“We stayed in the contest when they certainly had all the field position and a lot of ball.
“We just couldn’t get any good field position. We were attacking from the back of the field at some stage and making some good yardage – but it was too far to go.”
The above comments came from Wayne Bennett after his South Sydney team lost the 2021 NRL Grand Final to Penrith 14-12. The Rabbitohs were constantly under pressure from the Panthers, with Penrith forcing five drop outs to zero by their opponents. Yet they had a chance to tie the game with a late conversion.

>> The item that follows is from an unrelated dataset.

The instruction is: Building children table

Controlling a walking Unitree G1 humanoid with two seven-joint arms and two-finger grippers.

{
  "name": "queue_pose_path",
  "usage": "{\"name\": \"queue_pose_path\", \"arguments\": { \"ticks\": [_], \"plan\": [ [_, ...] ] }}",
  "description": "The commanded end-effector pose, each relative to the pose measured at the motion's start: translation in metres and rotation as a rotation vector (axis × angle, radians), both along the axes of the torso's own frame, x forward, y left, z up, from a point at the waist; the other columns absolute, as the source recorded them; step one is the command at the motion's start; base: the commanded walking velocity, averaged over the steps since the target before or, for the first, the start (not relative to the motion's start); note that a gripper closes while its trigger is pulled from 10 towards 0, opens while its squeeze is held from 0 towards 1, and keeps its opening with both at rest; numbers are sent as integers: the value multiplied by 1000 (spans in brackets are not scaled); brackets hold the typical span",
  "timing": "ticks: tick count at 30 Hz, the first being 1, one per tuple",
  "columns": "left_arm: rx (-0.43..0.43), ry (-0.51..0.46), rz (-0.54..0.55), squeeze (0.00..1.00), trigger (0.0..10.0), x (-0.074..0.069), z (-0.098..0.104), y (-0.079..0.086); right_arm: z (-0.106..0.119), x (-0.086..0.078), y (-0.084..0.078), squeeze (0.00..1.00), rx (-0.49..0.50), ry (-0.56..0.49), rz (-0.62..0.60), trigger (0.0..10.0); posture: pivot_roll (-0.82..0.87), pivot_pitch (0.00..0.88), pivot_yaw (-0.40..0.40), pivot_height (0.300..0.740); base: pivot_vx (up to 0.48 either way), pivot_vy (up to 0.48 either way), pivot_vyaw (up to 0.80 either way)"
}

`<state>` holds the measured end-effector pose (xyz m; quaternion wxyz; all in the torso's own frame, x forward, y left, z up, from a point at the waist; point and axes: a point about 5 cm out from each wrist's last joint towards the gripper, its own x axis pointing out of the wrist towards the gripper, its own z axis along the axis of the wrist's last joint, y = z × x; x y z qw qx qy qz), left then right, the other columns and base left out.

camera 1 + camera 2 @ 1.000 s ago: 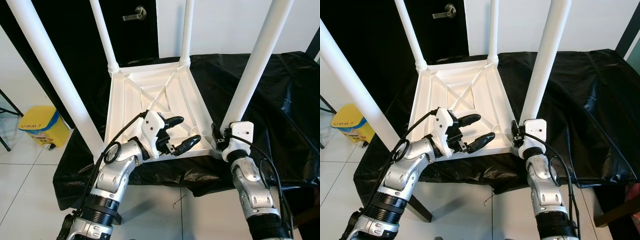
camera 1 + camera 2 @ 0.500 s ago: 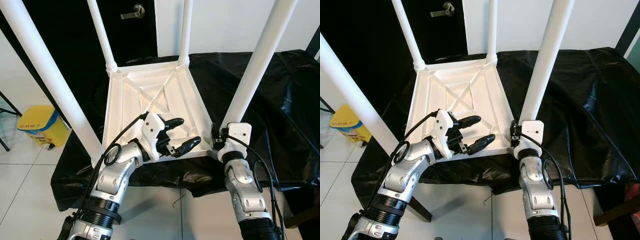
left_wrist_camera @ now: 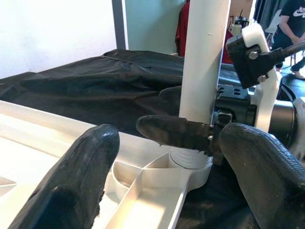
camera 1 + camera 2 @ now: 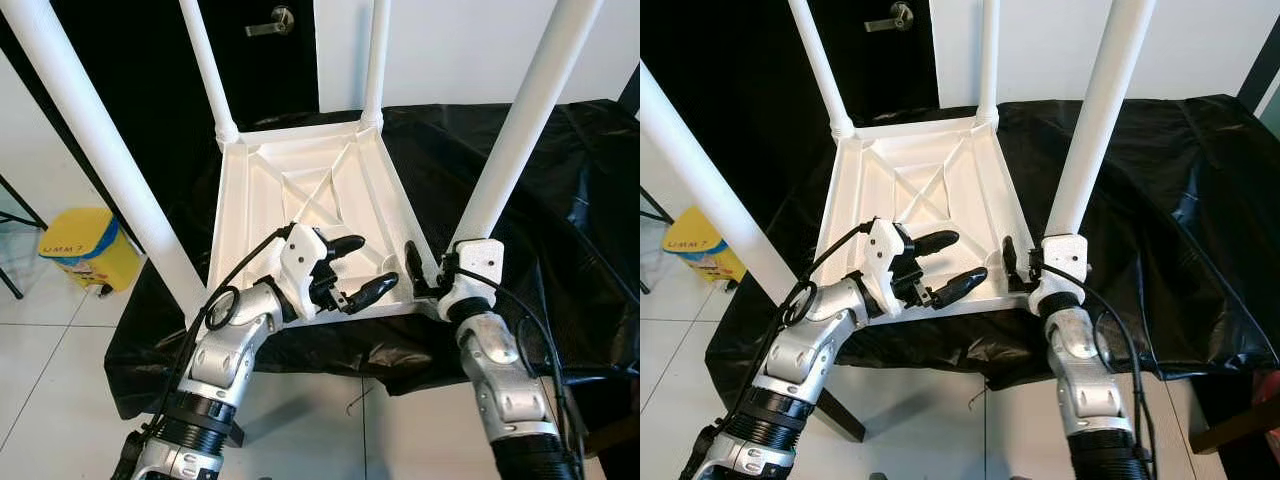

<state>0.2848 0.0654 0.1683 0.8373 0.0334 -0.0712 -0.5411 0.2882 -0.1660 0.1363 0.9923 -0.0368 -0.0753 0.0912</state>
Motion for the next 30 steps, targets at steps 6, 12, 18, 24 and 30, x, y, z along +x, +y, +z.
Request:
{"name": "queue_pose_path", "arguments": {
  "ticks": [6,12,18,24,30],
  "plan": [
    [-4,-10,63,0,10000,7,4,3,-5,-1,-11,0,-47,33,208,10000,-122,0,49,740,0,0,0],
    [-1,-13,56,0,10000,8,4,2,-8,6,-14,0,-100,83,351,10000,-121,0,62,740,0,0,0],
    [1,-16,53,0,10000,9,6,3,-8,19,-22,0,-161,114,397,4706,-115,0,63,740,0,0,0],
    [1,-15,53,0,10000,9,6,3,-7,25,-27,0,-183,117,417,0,-113,0,63,740,0,0,0],
    [2,-17,54,0,10000,8,6,3,-13,22,-32,0,-185,129,421,0,-108,0,63,740,0,0,0]
  ]
}}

Thanks for reading The Rugby League Eye Test. Subscribe below to receive new posts in your inbox
It was a testament to the Rabbitohs defense, which had looked shaky at times during the season. Given their 53% share of possession, and repeat sets earned, should Penrith have scored more points given their domination on the field? Did Souths have too far to go?
Just having more possession isn’t an indication of dominance. The Tigers had 51% of possession in their 38-0 loss to The Bulldogs in Round 25. Being safe with the ball isn’t an indicator of success either. Canterbury were first in the NRL last season with an 80% completion rate and the Sharks were third at 79%. The Roosters and Manly were 15th and 16th at 75%. Their final ladder position doesn’t correlate with those positions.

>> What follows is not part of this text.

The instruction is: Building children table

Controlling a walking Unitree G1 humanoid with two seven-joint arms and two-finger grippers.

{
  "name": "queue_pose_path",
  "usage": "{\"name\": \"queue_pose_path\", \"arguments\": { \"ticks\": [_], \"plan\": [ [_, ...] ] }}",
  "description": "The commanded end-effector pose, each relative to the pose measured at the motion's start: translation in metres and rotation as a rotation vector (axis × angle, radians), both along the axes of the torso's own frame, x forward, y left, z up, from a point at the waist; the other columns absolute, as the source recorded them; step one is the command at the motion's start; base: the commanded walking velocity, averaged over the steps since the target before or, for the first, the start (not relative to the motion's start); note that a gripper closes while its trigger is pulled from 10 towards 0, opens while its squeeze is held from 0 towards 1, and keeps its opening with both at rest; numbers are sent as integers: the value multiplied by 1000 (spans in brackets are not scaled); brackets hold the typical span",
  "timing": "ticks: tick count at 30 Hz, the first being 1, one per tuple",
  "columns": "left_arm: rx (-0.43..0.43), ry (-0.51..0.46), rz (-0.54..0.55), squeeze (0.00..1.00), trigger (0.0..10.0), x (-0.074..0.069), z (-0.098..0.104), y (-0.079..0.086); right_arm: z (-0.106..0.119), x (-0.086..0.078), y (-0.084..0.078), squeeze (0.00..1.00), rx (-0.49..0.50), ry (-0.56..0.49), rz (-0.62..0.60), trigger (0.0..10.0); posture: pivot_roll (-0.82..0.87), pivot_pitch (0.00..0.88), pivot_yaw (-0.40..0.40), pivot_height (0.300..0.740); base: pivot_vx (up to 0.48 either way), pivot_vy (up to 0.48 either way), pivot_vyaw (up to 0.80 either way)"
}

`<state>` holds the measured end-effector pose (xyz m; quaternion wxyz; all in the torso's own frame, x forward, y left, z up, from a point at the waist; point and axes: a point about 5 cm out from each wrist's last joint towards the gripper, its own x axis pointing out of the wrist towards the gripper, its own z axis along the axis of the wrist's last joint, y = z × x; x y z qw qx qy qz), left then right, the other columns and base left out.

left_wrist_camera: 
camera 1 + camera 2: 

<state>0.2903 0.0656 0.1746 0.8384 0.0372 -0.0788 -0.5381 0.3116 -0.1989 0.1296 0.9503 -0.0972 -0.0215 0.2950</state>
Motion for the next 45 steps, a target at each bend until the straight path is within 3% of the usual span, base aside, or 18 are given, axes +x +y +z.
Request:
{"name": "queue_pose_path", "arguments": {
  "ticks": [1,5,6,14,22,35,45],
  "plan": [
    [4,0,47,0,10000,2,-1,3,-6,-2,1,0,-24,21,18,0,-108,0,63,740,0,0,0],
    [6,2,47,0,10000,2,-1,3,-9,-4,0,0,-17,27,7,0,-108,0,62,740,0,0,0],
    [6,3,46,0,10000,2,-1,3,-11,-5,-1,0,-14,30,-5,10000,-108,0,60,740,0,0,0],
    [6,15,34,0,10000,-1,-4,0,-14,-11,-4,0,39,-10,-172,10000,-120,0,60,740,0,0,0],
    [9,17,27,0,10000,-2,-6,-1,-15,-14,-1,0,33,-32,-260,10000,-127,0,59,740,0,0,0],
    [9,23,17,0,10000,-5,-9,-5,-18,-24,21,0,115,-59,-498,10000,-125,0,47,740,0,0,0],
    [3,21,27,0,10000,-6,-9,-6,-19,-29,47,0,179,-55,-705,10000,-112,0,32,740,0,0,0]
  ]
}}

If you’re enjoying the posts on this site and want to support independent rugby league content, please consider donating to The Rugby League Eye Test of a value of your choosing via the link below.
Knowing this, if you can’t use completion rates or volume of possession, how do you determine if a team had “better” field position, or made the most of their possession? What if we could assign a number to field position and possession which could indicate how valuable it was and a team was over or under performing?
Enter Eye Test Expected Points.
“Remember that all models are wrong; the practical question is how wrong do they have to be to not be useful” – George Box
Before getting into the details, I’d like to state this is pretty much Version 0.1a of this model. In my mind it is quite basic and only taking in several different variables and could be significantly improved upon moving forward with better modelling of these variables instead of assumptions. I’m sure there’s people at clubs who are smarter than myself and doing something similar significantly better. Again this is what I feel is a very simple but useful model for evaluating field position and effectiveness of possession.
This isn’t a single catch all metric that will solve rugby league (it’s not possible), it’s a general model that will support a number of different analysis. Again this is what I feel is a very simple but useful model for evaluating field position and effectiveness of possession.
The idea of Eye Test Expected Points (which I’ll be shortening to ETxP for the rest of this post) is to assign a value to possession at any spot on the field and track how teams over or under perform based on that value. Football fans will recognise it’s similar to XG (Expected Goals). It’s not perfect, there’s plenty of things I could use in this model (see below) but for now I’m not going to let perfect be the enemy of good and move forward with essentially an alpha version.
Using six seasons of National Rugby League (NRL) location data (seasons 2016-2021), I’ve broken down the playing field into 450 distinct geographic zones of 4x4metres. Within each zone, the probability of a type of score (try, penalty goal or field goal) is then calculated based on the current tackle count, creating thousands of distinct game “states”.
The start of “play” during the game – a kick reception or a play the ball, for example – based on the area of field, tackle number and minute of play is set as a game state. An example would be if Melbourne had a play the ball on the 5th tackle, 10 metres out from the opponents tryline, 10 metres in from the right side of the field in the 55th minute.
Each of these game states has its own distinct probability of scoring, which is then used to determine the value of the that field position and situation. The value of a successful field goals and penalty goals should be self-explanatory (either 1 or 2 points). However for tries, instead of using the full six points I’ve used 5.5 as the value of the score, under the assumption that teams will kick 75% of their conversions.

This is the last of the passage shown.